=== YOUR TASK ===
Extract, in full, the lines below, beginning at the first and ending with the line that contains "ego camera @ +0". Pictures do not belong in the copy.

=== DATASET SECTION ===
++++++++++++++++++++

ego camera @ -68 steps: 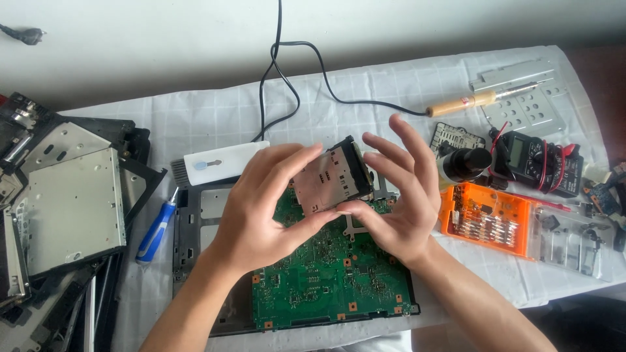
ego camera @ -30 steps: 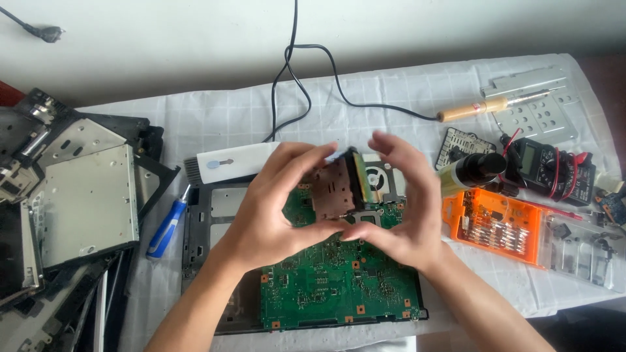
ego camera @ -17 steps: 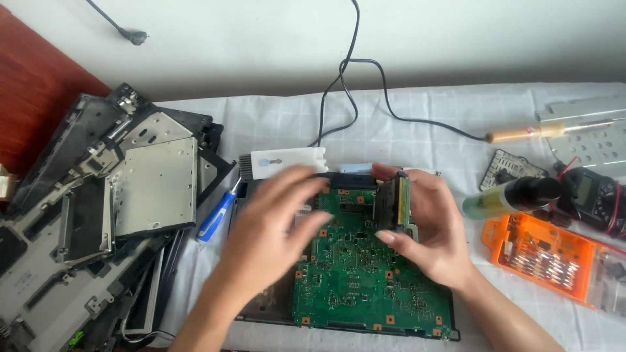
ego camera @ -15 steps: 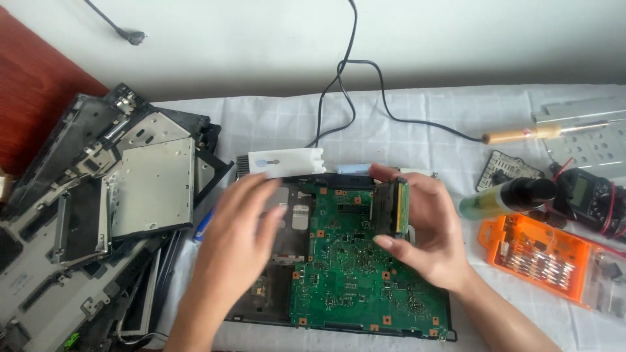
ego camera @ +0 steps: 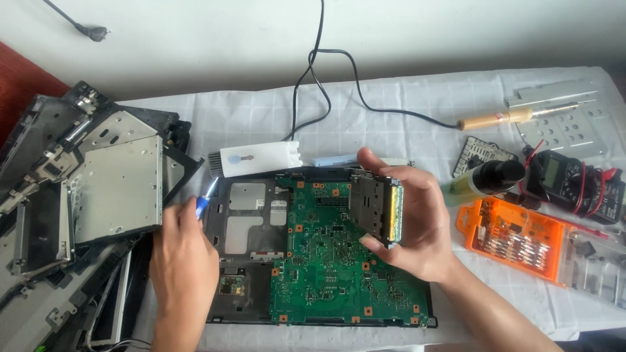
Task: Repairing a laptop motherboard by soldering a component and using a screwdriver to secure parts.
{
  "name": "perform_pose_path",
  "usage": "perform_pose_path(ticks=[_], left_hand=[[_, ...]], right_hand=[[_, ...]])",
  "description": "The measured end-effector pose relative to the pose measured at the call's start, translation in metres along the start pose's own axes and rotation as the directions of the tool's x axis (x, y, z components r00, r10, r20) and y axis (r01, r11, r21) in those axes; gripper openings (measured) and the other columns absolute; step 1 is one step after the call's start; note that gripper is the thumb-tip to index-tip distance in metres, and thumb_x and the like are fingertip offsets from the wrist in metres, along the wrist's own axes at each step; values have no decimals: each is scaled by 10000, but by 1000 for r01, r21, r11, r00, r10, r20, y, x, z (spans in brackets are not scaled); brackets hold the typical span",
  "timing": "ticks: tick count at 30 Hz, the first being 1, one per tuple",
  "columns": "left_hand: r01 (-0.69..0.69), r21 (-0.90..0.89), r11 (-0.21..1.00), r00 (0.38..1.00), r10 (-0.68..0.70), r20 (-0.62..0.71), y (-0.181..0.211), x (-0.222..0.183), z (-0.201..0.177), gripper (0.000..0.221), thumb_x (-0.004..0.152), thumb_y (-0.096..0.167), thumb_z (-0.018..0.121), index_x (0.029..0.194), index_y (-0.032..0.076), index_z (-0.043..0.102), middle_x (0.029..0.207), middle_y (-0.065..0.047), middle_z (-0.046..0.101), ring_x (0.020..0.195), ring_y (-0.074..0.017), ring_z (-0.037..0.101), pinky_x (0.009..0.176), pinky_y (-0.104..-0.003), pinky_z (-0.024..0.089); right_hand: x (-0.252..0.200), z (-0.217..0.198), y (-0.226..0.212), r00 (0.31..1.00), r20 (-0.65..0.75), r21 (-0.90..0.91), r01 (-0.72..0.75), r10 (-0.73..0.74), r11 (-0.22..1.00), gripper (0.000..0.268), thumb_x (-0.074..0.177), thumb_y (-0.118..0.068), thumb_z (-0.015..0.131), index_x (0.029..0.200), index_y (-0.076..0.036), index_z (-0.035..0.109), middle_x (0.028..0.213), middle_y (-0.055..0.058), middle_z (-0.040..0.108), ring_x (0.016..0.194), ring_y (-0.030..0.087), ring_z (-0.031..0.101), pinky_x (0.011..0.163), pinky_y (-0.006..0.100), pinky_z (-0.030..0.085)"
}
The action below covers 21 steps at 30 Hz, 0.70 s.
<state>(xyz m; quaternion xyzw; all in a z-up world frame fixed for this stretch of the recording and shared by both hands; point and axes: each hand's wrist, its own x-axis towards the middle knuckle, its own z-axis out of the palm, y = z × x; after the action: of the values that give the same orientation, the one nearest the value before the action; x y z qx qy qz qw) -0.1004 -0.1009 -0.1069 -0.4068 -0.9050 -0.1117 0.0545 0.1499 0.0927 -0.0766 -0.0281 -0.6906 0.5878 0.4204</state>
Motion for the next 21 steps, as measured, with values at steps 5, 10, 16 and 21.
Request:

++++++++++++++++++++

=== COMPLETED TASK ===
ego camera @ -68 steps: 
ego camera @ -30 steps: 
ego camera @ -17 steps: 
ego camera @ -15 steps: 
ego camera @ +0 steps: 

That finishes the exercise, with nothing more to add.